> [TASK REQUIREMENTS]: Type out each record word for word. Pictures stay out.

> [DATA SUPPLIED]:
--------------------------------

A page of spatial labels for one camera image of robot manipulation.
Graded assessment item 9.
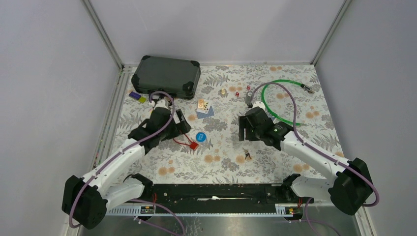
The red cable lock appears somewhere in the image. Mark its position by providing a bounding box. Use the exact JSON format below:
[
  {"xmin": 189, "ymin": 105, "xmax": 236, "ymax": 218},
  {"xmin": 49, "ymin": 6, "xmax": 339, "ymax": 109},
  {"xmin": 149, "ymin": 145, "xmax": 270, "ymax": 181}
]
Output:
[{"xmin": 173, "ymin": 134, "xmax": 199, "ymax": 151}]

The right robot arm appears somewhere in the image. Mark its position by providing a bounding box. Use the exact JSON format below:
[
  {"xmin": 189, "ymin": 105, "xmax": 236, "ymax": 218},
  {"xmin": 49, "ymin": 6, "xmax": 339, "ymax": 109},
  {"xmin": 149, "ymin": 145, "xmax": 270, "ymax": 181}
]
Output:
[{"xmin": 238, "ymin": 107, "xmax": 380, "ymax": 215}]

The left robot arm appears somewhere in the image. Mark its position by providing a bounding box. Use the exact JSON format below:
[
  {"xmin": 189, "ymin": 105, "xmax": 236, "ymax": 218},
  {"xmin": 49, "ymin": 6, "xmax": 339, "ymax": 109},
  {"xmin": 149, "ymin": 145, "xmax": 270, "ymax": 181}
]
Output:
[{"xmin": 61, "ymin": 106, "xmax": 191, "ymax": 229}]

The blue small blind chip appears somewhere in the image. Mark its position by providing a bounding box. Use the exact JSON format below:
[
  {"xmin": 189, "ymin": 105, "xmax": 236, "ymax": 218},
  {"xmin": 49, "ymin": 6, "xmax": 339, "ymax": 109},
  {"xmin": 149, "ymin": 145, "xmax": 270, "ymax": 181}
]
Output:
[{"xmin": 195, "ymin": 132, "xmax": 207, "ymax": 143}]

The blue-backed playing card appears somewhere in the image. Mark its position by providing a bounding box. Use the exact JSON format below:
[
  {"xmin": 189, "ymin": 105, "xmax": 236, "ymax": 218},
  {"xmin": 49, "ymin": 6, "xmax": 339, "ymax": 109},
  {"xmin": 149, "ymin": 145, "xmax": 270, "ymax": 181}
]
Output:
[{"xmin": 196, "ymin": 106, "xmax": 214, "ymax": 119}]

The grey patterned cylinder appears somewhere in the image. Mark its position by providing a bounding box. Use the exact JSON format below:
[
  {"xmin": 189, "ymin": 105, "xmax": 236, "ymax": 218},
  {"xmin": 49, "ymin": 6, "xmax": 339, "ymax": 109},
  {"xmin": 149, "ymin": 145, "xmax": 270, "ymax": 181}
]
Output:
[{"xmin": 244, "ymin": 91, "xmax": 253, "ymax": 108}]

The nine of spades card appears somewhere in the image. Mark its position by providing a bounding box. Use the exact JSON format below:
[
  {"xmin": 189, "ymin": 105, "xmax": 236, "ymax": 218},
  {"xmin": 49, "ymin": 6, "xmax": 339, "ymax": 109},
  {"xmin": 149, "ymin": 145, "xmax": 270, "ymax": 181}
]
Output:
[{"xmin": 196, "ymin": 99, "xmax": 211, "ymax": 114}]

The dark green carrying case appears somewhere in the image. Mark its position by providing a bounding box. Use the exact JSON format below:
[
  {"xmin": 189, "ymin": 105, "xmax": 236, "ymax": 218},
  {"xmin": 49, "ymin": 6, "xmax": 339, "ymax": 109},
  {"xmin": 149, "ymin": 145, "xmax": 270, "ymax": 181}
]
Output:
[{"xmin": 131, "ymin": 55, "xmax": 201, "ymax": 100}]

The blue toy brick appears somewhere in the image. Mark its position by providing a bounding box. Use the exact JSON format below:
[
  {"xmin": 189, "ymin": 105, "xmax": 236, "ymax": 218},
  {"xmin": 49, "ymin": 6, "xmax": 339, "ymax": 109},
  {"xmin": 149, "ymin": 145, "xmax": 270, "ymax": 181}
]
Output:
[{"xmin": 128, "ymin": 91, "xmax": 141, "ymax": 100}]

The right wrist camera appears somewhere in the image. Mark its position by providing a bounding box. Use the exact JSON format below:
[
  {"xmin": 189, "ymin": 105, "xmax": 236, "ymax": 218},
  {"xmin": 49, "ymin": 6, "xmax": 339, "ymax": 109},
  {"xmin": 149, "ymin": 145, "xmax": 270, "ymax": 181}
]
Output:
[{"xmin": 252, "ymin": 101, "xmax": 266, "ymax": 111}]

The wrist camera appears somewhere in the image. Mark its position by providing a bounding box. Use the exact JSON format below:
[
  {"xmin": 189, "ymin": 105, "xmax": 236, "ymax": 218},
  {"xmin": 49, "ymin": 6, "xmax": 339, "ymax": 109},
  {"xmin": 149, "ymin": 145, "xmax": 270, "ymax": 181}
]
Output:
[
  {"xmin": 154, "ymin": 99, "xmax": 170, "ymax": 110},
  {"xmin": 252, "ymin": 101, "xmax": 266, "ymax": 111}
]

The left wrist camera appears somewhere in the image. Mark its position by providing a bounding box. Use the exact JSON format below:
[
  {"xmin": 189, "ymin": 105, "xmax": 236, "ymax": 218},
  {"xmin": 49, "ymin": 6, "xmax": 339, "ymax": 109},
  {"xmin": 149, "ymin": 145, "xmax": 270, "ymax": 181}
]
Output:
[{"xmin": 154, "ymin": 99, "xmax": 170, "ymax": 110}]

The green cable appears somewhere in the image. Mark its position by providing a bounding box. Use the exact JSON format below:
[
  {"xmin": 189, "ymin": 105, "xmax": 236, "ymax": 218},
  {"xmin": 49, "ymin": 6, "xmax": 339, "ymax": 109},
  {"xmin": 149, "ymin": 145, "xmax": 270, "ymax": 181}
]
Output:
[{"xmin": 260, "ymin": 79, "xmax": 316, "ymax": 126}]

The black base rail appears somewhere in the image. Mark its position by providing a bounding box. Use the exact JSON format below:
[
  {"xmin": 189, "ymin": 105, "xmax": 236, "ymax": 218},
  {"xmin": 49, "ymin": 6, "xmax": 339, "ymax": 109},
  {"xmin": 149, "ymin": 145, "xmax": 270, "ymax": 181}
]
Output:
[{"xmin": 125, "ymin": 174, "xmax": 308, "ymax": 215}]

--------------------------------

> [RESPONSE TO THIS TASK]:
A page of spatial labels for one camera image of robot manipulation.
Graded assessment item 9.
The red cable lock appears somewhere in the image. Mark its position by providing a bounding box. Use the exact JSON format below:
[
  {"xmin": 189, "ymin": 105, "xmax": 236, "ymax": 218},
  {"xmin": 49, "ymin": 6, "xmax": 339, "ymax": 109},
  {"xmin": 149, "ymin": 145, "xmax": 270, "ymax": 181}
]
Output:
[{"xmin": 173, "ymin": 134, "xmax": 199, "ymax": 151}]

The right robot arm appears somewhere in the image. Mark its position by providing a bounding box. Use the exact JSON format below:
[
  {"xmin": 189, "ymin": 105, "xmax": 236, "ymax": 218},
  {"xmin": 49, "ymin": 6, "xmax": 339, "ymax": 109},
  {"xmin": 149, "ymin": 145, "xmax": 270, "ymax": 181}
]
Output:
[{"xmin": 238, "ymin": 107, "xmax": 380, "ymax": 215}]

The left robot arm appears somewhere in the image. Mark its position by providing a bounding box. Use the exact JSON format below:
[
  {"xmin": 189, "ymin": 105, "xmax": 236, "ymax": 218},
  {"xmin": 49, "ymin": 6, "xmax": 339, "ymax": 109},
  {"xmin": 149, "ymin": 145, "xmax": 270, "ymax": 181}
]
Output:
[{"xmin": 61, "ymin": 106, "xmax": 191, "ymax": 229}]

The blue small blind chip appears somewhere in the image. Mark its position by providing a bounding box. Use the exact JSON format below:
[
  {"xmin": 189, "ymin": 105, "xmax": 236, "ymax": 218},
  {"xmin": 49, "ymin": 6, "xmax": 339, "ymax": 109},
  {"xmin": 149, "ymin": 145, "xmax": 270, "ymax": 181}
]
Output:
[{"xmin": 195, "ymin": 132, "xmax": 207, "ymax": 143}]

The blue-backed playing card appears somewhere in the image. Mark its position by providing a bounding box. Use the exact JSON format below:
[
  {"xmin": 189, "ymin": 105, "xmax": 236, "ymax": 218},
  {"xmin": 49, "ymin": 6, "xmax": 339, "ymax": 109},
  {"xmin": 149, "ymin": 145, "xmax": 270, "ymax": 181}
]
Output:
[{"xmin": 196, "ymin": 106, "xmax": 214, "ymax": 119}]

The grey patterned cylinder appears somewhere in the image. Mark its position by providing a bounding box. Use the exact JSON format below:
[
  {"xmin": 189, "ymin": 105, "xmax": 236, "ymax": 218},
  {"xmin": 49, "ymin": 6, "xmax": 339, "ymax": 109},
  {"xmin": 149, "ymin": 145, "xmax": 270, "ymax": 181}
]
Output:
[{"xmin": 244, "ymin": 91, "xmax": 253, "ymax": 108}]

The nine of spades card appears somewhere in the image. Mark its position by providing a bounding box. Use the exact JSON format below:
[
  {"xmin": 189, "ymin": 105, "xmax": 236, "ymax": 218},
  {"xmin": 49, "ymin": 6, "xmax": 339, "ymax": 109},
  {"xmin": 149, "ymin": 145, "xmax": 270, "ymax": 181}
]
Output:
[{"xmin": 196, "ymin": 99, "xmax": 211, "ymax": 114}]

The dark green carrying case appears somewhere in the image. Mark its position by providing a bounding box. Use the exact JSON format below:
[
  {"xmin": 189, "ymin": 105, "xmax": 236, "ymax": 218},
  {"xmin": 49, "ymin": 6, "xmax": 339, "ymax": 109},
  {"xmin": 149, "ymin": 145, "xmax": 270, "ymax": 181}
]
Output:
[{"xmin": 131, "ymin": 55, "xmax": 201, "ymax": 100}]

The blue toy brick appears somewhere in the image. Mark its position by providing a bounding box. Use the exact JSON format below:
[
  {"xmin": 189, "ymin": 105, "xmax": 236, "ymax": 218},
  {"xmin": 49, "ymin": 6, "xmax": 339, "ymax": 109},
  {"xmin": 149, "ymin": 145, "xmax": 270, "ymax": 181}
]
Output:
[{"xmin": 128, "ymin": 91, "xmax": 141, "ymax": 100}]

The right wrist camera appears somewhere in the image. Mark its position by providing a bounding box. Use the exact JSON format below:
[
  {"xmin": 189, "ymin": 105, "xmax": 236, "ymax": 218},
  {"xmin": 49, "ymin": 6, "xmax": 339, "ymax": 109},
  {"xmin": 149, "ymin": 145, "xmax": 270, "ymax": 181}
]
Output:
[{"xmin": 252, "ymin": 101, "xmax": 266, "ymax": 111}]

The wrist camera appears somewhere in the image. Mark its position by providing a bounding box. Use the exact JSON format below:
[
  {"xmin": 189, "ymin": 105, "xmax": 236, "ymax": 218},
  {"xmin": 49, "ymin": 6, "xmax": 339, "ymax": 109},
  {"xmin": 149, "ymin": 145, "xmax": 270, "ymax": 181}
]
Output:
[
  {"xmin": 154, "ymin": 99, "xmax": 170, "ymax": 110},
  {"xmin": 252, "ymin": 101, "xmax": 266, "ymax": 111}
]

The left wrist camera appears somewhere in the image. Mark its position by providing a bounding box. Use the exact JSON format below:
[
  {"xmin": 189, "ymin": 105, "xmax": 236, "ymax": 218},
  {"xmin": 49, "ymin": 6, "xmax": 339, "ymax": 109},
  {"xmin": 149, "ymin": 145, "xmax": 270, "ymax": 181}
]
Output:
[{"xmin": 154, "ymin": 99, "xmax": 170, "ymax": 110}]

The green cable appears somewhere in the image. Mark its position by providing a bounding box. Use the exact JSON format below:
[
  {"xmin": 189, "ymin": 105, "xmax": 236, "ymax": 218},
  {"xmin": 49, "ymin": 6, "xmax": 339, "ymax": 109},
  {"xmin": 149, "ymin": 145, "xmax": 270, "ymax": 181}
]
Output:
[{"xmin": 260, "ymin": 79, "xmax": 316, "ymax": 126}]

The black base rail appears somewhere in the image. Mark its position by providing a bounding box. Use the exact JSON format below:
[
  {"xmin": 189, "ymin": 105, "xmax": 236, "ymax": 218},
  {"xmin": 49, "ymin": 6, "xmax": 339, "ymax": 109},
  {"xmin": 149, "ymin": 145, "xmax": 270, "ymax": 181}
]
Output:
[{"xmin": 125, "ymin": 174, "xmax": 308, "ymax": 215}]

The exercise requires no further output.